In the summer of 1940, a number of alternative La Libre Belgique titles appeared independently of one another, such as La Libre Belgique ressuscitée en 1940. Other editions included:
- La Libre Belgique. Antwerpsche oorlogsuitgave
- La Libre Belgique. Bulletin de propaganda patriotique régulièrement irrégulier
- La Libre Belgique. Edition Forestoise
- La Libre Belgique. Journal de patriotisme belge, ne se soumettant à aucune censure
- La Libre Belgique. Nouvelle série de guerre
- La Libre Belgique. Nouvelle série de guerre. Edition de Province
- La Libre Belgique. Nouvelle série de guerre. Fondée le 15 août 1940. Reprise le 28 mai 1942

The most important La Libre Belgique, however, was founded in Brussels by two lawyers, Paul Struye and Robert Logelain in August 1940. It is generally known as La Libre Belgique de Peter Pan after the fictional name of the editor given on the paper's masthead. It was produced by supporters of the centre-right Catholic Party and many of the people involved in its production came from legal and financial circles within Brussels. It soon became associated with the "Zero" resistance group. The newspaper was pro-British and supported both Belgian government in exile and King Leopold III.

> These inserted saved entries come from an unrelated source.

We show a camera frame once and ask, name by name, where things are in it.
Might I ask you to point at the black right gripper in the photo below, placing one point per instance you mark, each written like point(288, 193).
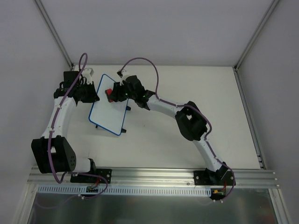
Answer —
point(119, 92)

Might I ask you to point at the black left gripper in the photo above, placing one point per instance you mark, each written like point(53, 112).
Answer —
point(88, 94)

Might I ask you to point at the red black whiteboard eraser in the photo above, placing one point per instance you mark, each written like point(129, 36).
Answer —
point(108, 92)

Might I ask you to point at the blue framed whiteboard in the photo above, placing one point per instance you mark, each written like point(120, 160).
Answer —
point(108, 116)

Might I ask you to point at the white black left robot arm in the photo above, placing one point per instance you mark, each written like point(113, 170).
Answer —
point(54, 137)

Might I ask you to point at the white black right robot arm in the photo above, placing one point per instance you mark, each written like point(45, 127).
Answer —
point(192, 125)

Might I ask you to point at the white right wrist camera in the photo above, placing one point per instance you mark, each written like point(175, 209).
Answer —
point(123, 74)

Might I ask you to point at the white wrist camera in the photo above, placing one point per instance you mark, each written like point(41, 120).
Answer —
point(123, 74)
point(87, 74)

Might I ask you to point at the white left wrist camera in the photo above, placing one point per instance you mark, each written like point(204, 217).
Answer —
point(87, 74)

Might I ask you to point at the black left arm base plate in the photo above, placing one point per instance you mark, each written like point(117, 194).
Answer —
point(100, 175)

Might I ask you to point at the aluminium mounting rail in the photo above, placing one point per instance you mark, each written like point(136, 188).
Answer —
point(183, 177)

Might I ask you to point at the white slotted cable duct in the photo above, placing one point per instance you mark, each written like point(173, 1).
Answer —
point(125, 190)

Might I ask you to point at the left aluminium frame post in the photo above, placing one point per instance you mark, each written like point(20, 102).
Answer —
point(50, 26)

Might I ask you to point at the aluminium frame post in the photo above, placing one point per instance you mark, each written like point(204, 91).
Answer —
point(50, 26)
point(266, 16)

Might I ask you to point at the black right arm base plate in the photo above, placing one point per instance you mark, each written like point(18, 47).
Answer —
point(210, 178)

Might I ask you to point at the right aluminium frame post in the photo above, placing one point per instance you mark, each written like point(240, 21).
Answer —
point(266, 16)

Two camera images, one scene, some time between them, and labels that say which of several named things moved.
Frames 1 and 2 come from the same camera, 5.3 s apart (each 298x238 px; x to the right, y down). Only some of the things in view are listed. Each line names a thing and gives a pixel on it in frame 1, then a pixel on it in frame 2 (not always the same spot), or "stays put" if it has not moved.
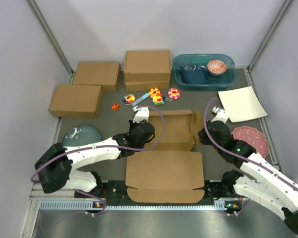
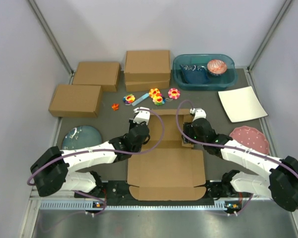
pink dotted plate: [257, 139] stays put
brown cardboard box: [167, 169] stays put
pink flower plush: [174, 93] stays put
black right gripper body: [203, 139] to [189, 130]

In total, 85 issues of La Libre Belgique de Peter Pan were produced during the occupation, with the circulation of between 10,000 and 30,000 copies. It was one of the largest and most influential of the Belgian underground newspapers that appeared in the same period. Between April 1941 and the Liberation in September 1944, the paper printed regular bi-monthly editions. Most editions ranged from four to eight pages, including photographs and illustrations.

Marie-Louise Hénin, a dentist who helped publish and distribute La Libre Belgique, was arrested by the Gestapo in 1941 after copies of the paper were found in her home. She was later executed in 1944.

The clandestine La Libre Belgique was replaced by a regular edition after the Liberation of Brussels in September 1944.